# To do
In the listing below, pick out lines with "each".
--*--
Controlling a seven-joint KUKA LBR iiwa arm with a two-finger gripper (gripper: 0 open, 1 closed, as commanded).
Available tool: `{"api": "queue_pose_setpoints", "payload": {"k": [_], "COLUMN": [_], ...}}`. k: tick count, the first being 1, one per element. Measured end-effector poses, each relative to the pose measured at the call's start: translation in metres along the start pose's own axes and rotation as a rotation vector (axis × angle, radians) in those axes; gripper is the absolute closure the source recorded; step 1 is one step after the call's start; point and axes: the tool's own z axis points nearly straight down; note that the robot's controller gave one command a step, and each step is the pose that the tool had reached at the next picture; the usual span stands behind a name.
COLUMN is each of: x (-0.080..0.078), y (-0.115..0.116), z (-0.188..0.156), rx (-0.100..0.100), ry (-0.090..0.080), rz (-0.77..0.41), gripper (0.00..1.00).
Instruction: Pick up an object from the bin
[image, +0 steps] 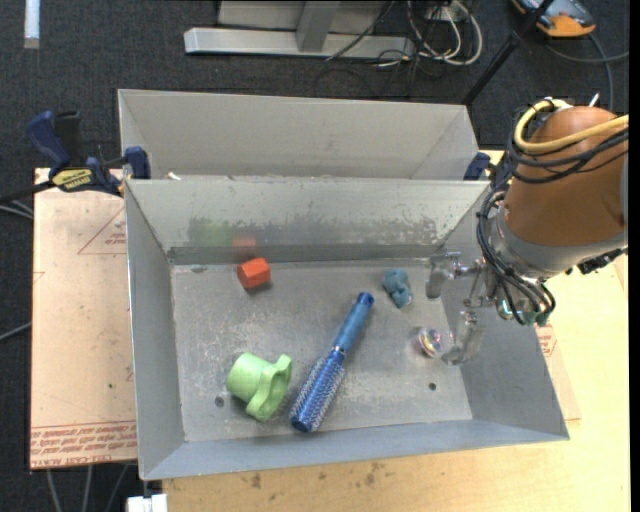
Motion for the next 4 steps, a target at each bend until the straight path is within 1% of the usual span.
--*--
# Exercise output
Available tool: `{"api": "queue_pose_setpoints", "payload": {"k": [_], "COLUMN": [_], ...}}`. k: tick count, the first being 1, one per element. Measured end-effector poses, each relative to the pose measured at the call's start: translation in metres along the start pose's own axes and rotation as a rotation vector (axis × angle, radians) in those axes; gripper is the absolute closure the source recorded; step 1 is one step after the call's start; point and axes: the tool's own z axis points nearly straight down; note that the robot's controller gave one command a step, and each step is the pose that the tool had reached at the next picture; the usual span stands behind a name.
COLUMN is each of: x (-0.080..0.078), y (-0.115..0.116), z (-0.188..0.156), rx (-0.100..0.100), ry (-0.090..0.080), rz (-0.77..0.41), gripper (0.00..1.00).
Motion for the next 4 steps, a target at each bend until the straight path is within 1% of the usual span.

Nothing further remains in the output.